HIF1O Grade 9 Individual and Family Living Online Course

Course Title: Grade 9 Individual and Family Living

Course Code: HIF1O

Grade: 9

Course Type: Open

Format: Online School Course

Prerequisite: None

Tuition Fee (CAD): $399

Course Description for HIF1O Grade 9 Individual and Family Living Online Course

Grade 9 Individual and Family Living (HIF1O) explores the challenges faced by all people: how to meet basic needs, how to relate to others, how to manage resources, and how to become responsible members of society. Students will acquire the knowledge and skills that are needed to make the transition to adulthood. Teachers will instruct students in developing interpersonal, decision-making and practical skills related to daily life. Students will explore the functioning of families and the diversities found among families and within society.

Summary of Units and Timelines for Grade 9 Individual and Family Living HIF1O

Below is the suggested sequence of course unit delivery as well as the recommended number of hours to complete the respective unit. For complete details of targeted expectations within each unit and activity, please see each Unit Overview found in the HIF1O course profile.

Unit OrderUnit NameSuggested Time
Unit 1Introduction5 hours
Unit 2Achieving Potential20 hours
Unit 3Relating to Others30 hours
Mid Semester Point
Unit 4Living in Families Today20 hours
Unit 5Managing Family Resources20 hours
Unit 6Caring for Individuals and Families20 hours
Unit 7Summarizing Lifestyle Options5 hours
Total120 Hours
The 9/10 open preparation course Individual and Family Learning in Canada provides excellent preparation for success in social science-related programs at the open level.

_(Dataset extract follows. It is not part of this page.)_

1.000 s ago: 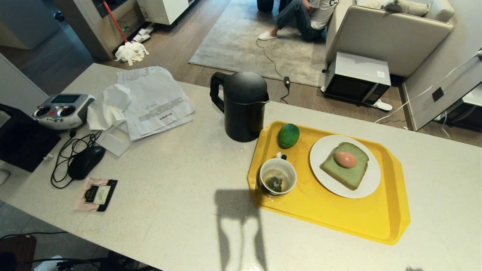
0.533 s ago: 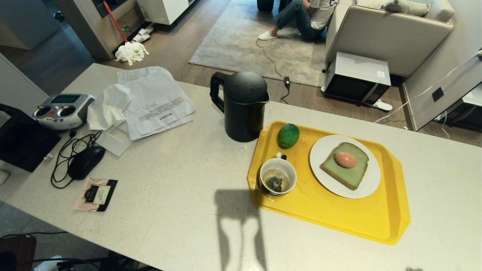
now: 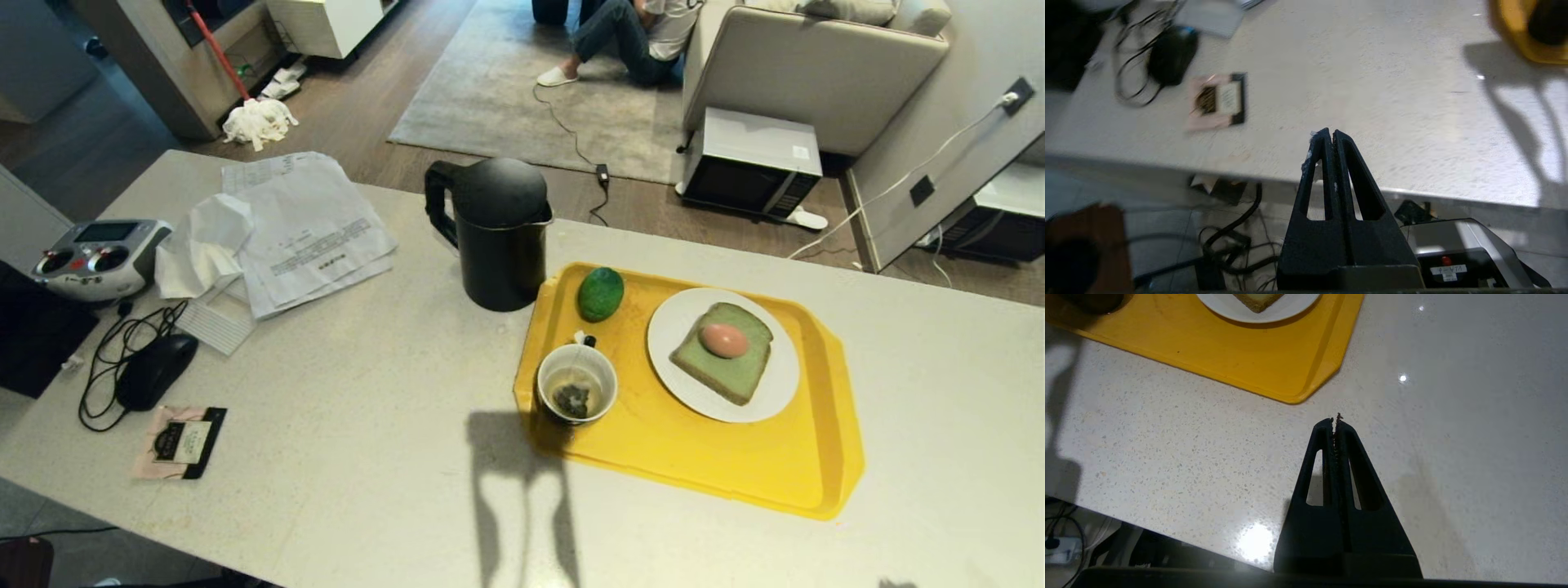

Students of Individual and Family Learning in Canada develop their understanding of family dynamics and strategies using a familial and individualistic approach while reviewing concepts such as those pertaining to the self, development, as well as family management skills. This course further refines students’ abilities to use a compassionate lense in understanding families through an objective as well as a subjective approach while abstractly interpreting concepts which are crucial today.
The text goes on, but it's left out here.